I stood outside my grandmother’s house surrounded by a slick black dress, “strappy” heels, and the euphoria that generally accompanies the sweet smell of high school popularity coming in the eleventh hour. He would pull up any moment in his late 80’s model Bronco full of the gods of our high school: Brent, the singer; Bari, the hippie girl; Anthony, the italian stallion who drives a Porsche; and Christy, captain of the varsity cheer squad. I finally had been spared the humiliation of graduating a nothing.
I should be. I put more work into their GPAs than I did my own.
The story continues like every teen chick-flick in modern history. The limo pulls up and my very drunk date rolls out of the limo like kitten tied in yarn. Unfortunately, his yarn was his gorgeous ex-girlfriend.

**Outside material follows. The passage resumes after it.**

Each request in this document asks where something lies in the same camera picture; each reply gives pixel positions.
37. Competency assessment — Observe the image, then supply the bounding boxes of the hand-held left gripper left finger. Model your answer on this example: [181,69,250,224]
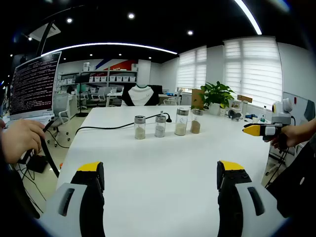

Who didn’t see that one coming?
He mumbles something about his “plans” that “changed” and continued to do some strange yelling match with Anthony through the open door. She did a half-hearted wave and burst into laughter. They dove back into their chariot that would deliver them to the ball. The driver pulled away, leaving me standing in front of my grandmother’s house in a slick black dress, “strappy” heels, and the utter devastation that accompanies your high school life and dreams crashing around you.
I hadn’t expected to go to my senior prom. My high school was already taking steps to discriminate against homosexual couples forming in our tiny country high school. If you intended to go to prom, you needed to have a date of the opposite sex. Tickets were to only be sold in pairs.
If you need me to spell it out a little more for you, boys weren’t exactly looking at girls like me unless they needed a paper written for English class.
He was in my AP English class. I know, I was one of the “smart” ones. I should have studied the forshadowing, compared the plot sequence with the plots of other stories, compared and contrasted it to the classics. More concretely, I should have known from past experience.
That group (the Gods of Pinecrest) never acknowledged my existence unless it was for academic reasons. So, why would their fearless leader, an American Eagle model made flesh and seated next to me in Ms. Aldridge’s 2nd block AP English class, choose me to be his arm candy for the most important night of your entire high school career?
I’ll tell you why. It doesn’t happen. If it does, it means you have a bucket of red paint in your future.
Instead, I went on a search for the perfect dress to begin my new, socially-improved life.
My visions of being a future trophy wife sped away in a black limousine covered with dirty girl drool and liquor. I was faced with few new challenges: convincing my grandmother that he didn’t drive away because I looked like a slut and saving what little face I did have at school on Monday.